Adolescent health is an area of significant concern and focus. According to the 2001 Maine Youth Risk Behavior Survey, 25% of Maine high school students used cigarettes in the last 30 days. This is a 14% decrease since 1997. This brings Maine students in line with the national average and shows our prevention efforts are working.

Physical activity and nutrition are areas of significant concern and focus. The percentage of students exercising for 20 minutes or more, 3 times a week dropped from 71% to 66%, and only 42% of Maine high school students receive physical education one or more times a week.

A number of specific initiatives fall under the coordination of school health programs, including the following:

1)     Healthy Maine Partnerships: 54 School Administrative Units (SAU's) have school health coordinators funded through the Partnerships. A formative evaluation tool for all eight components of a CSHP is being piloted with administrators, staff, parents, and students to identify their current prevention program efforts and to help them begin planning and implementing their 5 year action plan with the community. Local school health advisory councils and system leadership teams are being put into place to lead, guide, and facilitate local prevention work with schools.

2)     Healthy Learners’ Initiative: 8 schools have addressed social adjustment and bonding to schools for students in pre-K to 3rd grade

3)     DOE prevention representation is being established on each of the RCCs.

4)     Community/School resources: CSHP Guidelines, CSHP website, Media Campaign grant for Physical Activity and Nutrition initiatives with Maine SAUs/communities and Hannaford Bros.

5)     Component area work i.e.; nutrition education, suicide prevention policy and procedure work, character education/conflict resolution, school construction initiatives, etc.

6)     State’s Key Advisory Committee ­ over 30 State non-governmental associations arecoming together to support the coordination of school health programs.

Next Steps 2002

1)     Our first step is to secure funding for Maine’s work to continue. Our 5- year agreement with the Center for Disease Control and Prevention’s Division of Adolescent School Health (CDC-DASH) ends in 2002. We will re-apply to CDC-DASH for their next 5- year allocation of funding and work to begin securing State agency funds to support this work.

2)     Expand our work with local SAUs to coordinate their School Health Programs. This will include issuing a guidelines document to SAUs, providing them with a web based tool for program evaluation and holding statewide recognition for SAUs who have exemplary School Health Programs.

3)     Continue to monitor and address those health risk behaviors that are impacting Maine youth and their families.

Continuing Challenges 2003-2006

1)     Better coordination in gathering health related data from SAU’s and interpreting it.

2)     Increased partnerships and involvement of parents, communities, and youth with schools to provide quality health programs and services in support of children/adolescents as learners.

3)     Address youth obesity: Persons who are overweight in adolescence are at high risk of numerous health problems including hypertension, coronary heart disease, gallbladder disease, non-B insulin dependent diabetes, and some cancers.
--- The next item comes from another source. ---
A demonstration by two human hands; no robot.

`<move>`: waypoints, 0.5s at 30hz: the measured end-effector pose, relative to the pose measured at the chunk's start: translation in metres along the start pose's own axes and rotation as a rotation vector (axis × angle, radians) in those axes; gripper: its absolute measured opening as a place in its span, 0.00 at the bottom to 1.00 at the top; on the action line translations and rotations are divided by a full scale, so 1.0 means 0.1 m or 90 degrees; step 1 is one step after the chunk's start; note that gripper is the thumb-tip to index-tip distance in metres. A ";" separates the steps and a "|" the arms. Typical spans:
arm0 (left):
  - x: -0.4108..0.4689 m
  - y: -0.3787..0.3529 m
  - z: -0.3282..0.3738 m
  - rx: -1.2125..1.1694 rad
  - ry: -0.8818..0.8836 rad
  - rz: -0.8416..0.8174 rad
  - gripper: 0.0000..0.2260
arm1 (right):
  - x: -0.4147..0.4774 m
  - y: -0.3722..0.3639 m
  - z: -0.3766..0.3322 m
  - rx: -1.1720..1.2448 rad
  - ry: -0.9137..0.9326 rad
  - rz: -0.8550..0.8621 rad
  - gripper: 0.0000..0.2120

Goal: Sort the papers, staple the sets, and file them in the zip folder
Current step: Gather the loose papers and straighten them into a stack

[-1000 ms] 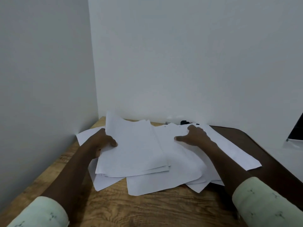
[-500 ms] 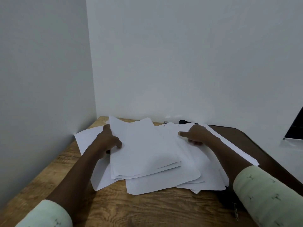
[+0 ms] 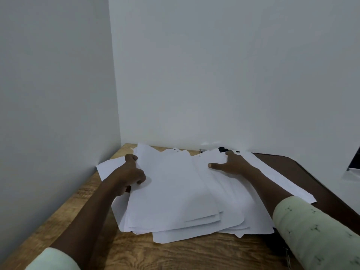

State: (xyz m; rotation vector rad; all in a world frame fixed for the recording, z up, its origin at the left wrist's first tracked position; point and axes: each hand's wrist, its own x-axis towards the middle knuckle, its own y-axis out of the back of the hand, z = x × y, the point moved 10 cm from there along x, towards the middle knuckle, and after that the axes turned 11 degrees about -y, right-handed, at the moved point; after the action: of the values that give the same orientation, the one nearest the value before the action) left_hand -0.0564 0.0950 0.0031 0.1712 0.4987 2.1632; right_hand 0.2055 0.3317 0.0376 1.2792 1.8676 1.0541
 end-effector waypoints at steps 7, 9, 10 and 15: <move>-0.08 -0.13 -0.04 -0.132 0.008 -0.004 0.42 | -0.08 -0.15 -0.41 0.043 0.099 -0.074 0.18; -0.05 -0.10 -0.09 -0.194 0.001 0.027 0.47 | -0.15 -0.02 -0.52 0.049 0.151 -0.009 0.14; -0.04 -0.07 -0.11 -0.236 -0.004 0.052 0.49 | -0.19 0.07 -0.58 0.082 0.181 0.022 0.12; -0.08 -0.08 -0.06 -0.406 -0.020 0.079 0.49 | -0.31 0.45 -0.55 0.488 0.214 -0.063 0.13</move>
State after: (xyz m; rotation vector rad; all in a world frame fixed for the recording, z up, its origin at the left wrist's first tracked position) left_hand -0.0475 0.0906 -0.0050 -0.1201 -0.2382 2.3245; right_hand 0.1888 0.2971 0.1050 1.4397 2.7162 0.5161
In the United States, the percentage of children ages 6 through 17 who are overweight has increased more than twofold since the 1960’s, with the largest increase in the 1980’s. Combine this with the decreased time our children are getting exercise and this raises great concerns for the future health of Maine citizens and the nation.
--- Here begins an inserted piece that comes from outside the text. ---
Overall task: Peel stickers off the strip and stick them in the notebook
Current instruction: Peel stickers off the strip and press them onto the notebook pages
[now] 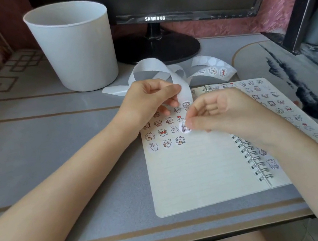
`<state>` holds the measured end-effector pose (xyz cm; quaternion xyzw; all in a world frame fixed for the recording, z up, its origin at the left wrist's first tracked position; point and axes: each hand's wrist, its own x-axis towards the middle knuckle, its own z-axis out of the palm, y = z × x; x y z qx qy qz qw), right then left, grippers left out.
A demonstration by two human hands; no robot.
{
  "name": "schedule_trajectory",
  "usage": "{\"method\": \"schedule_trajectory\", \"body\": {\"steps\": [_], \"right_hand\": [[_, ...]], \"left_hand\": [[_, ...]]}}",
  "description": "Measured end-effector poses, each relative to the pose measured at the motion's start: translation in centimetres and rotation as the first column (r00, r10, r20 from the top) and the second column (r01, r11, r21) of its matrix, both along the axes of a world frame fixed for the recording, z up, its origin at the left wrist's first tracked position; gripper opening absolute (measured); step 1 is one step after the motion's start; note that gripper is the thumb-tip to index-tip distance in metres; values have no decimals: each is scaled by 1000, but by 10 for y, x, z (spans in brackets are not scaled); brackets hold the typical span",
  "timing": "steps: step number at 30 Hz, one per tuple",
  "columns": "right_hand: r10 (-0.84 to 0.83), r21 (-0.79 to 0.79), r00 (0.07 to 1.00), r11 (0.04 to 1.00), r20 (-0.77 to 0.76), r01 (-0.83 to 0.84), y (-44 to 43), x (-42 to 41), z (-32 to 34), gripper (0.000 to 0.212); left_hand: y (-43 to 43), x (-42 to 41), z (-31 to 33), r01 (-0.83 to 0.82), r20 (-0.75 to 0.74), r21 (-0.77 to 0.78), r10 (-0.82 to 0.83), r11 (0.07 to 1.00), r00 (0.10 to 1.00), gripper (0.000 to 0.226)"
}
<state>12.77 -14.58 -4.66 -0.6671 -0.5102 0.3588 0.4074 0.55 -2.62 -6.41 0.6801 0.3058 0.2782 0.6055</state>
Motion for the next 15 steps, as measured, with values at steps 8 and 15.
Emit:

4)      The availability of mental health services continues to be an issue for children and families. Our schools are still a primary vehicle for providing mental health services to students.

 

 

[1] July 1999 report released by the Children’s Rights Council.

[2] Resolve 55. LD 2181. Resolve, to Help Homeless Young People Return to Home or Safe Living Situations.” Effective June 9, 1999.

[3] Chapter 778, LD 1623, An Act to Provide Services for Children in Need of Supervision. Effective May 10, 2000.

[4] For complete details on the development and work of the Children’s Cabinet, see the Cabinet’s 2001 Annual Report at the Children’s Cabinet website (see Appendix.)